* Data extracts *
>>>>

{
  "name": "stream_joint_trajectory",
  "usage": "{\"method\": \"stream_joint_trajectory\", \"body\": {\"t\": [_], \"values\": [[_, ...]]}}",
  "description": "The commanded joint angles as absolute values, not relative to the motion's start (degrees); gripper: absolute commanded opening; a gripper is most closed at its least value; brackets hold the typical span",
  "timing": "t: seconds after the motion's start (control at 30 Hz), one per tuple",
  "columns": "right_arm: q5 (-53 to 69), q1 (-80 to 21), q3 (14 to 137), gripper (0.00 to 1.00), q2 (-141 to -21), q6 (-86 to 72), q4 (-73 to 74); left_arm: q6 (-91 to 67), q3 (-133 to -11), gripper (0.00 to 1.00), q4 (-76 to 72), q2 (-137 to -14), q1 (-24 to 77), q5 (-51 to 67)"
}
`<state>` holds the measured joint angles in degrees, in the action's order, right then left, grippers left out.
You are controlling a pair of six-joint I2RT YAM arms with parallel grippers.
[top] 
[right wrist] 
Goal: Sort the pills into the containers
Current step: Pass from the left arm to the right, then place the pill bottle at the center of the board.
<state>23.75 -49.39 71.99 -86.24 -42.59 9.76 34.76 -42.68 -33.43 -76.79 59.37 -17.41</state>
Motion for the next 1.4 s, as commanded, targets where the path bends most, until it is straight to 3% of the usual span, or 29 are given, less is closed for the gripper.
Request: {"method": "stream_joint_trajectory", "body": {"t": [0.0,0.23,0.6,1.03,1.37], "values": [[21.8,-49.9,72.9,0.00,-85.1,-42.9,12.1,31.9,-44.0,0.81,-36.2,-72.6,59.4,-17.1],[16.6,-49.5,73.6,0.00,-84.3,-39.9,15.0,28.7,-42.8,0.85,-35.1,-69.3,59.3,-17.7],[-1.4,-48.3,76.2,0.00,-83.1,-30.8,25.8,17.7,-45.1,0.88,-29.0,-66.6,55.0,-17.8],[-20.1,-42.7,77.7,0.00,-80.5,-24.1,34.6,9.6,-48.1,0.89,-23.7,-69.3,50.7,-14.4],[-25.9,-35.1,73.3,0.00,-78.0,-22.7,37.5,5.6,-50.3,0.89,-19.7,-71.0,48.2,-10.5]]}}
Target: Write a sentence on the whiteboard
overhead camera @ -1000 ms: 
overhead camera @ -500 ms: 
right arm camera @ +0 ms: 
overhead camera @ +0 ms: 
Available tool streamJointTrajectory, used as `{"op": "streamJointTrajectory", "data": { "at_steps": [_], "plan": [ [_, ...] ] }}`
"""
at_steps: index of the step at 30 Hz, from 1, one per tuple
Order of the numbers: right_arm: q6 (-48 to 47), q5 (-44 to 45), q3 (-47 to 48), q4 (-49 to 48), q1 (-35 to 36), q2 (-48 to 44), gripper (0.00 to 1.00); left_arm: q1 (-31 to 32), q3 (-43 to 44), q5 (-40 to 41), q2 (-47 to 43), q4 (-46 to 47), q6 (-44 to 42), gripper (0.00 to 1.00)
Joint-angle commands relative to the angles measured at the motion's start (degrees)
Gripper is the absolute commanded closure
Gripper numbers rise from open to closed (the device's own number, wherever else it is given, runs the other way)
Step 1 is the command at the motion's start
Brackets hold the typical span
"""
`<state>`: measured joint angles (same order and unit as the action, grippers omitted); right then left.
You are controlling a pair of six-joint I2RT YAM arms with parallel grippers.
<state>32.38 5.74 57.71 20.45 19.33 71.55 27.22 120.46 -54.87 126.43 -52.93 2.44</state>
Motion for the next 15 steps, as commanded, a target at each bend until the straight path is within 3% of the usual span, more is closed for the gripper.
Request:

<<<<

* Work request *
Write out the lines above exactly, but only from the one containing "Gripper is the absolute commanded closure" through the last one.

* Result for this task *
Gripper is the absolute commanded closure
Gripper numbers rise from open to closed (the device's own number, wherever else it is given, runs the other way)
Step 1 is the command at the motion's start
Brackets hold the typical span
"""
`<state>`: measured joint angles (same order and unit as the action, grippers omitted); right then left.
You are controlling a pair of six-joint I2RT YAM arms with parallel grippers.
<state>32.38 5.74 57.71 20.45 19.33 71.55 27.22 120.46 -54.87 126.43 -52.93 2.44</state>
Motion for the next 15 steps, as commanded, a target at each bend until the straight path is within 3% of the usual span, more is closed for the gripper.
Request:

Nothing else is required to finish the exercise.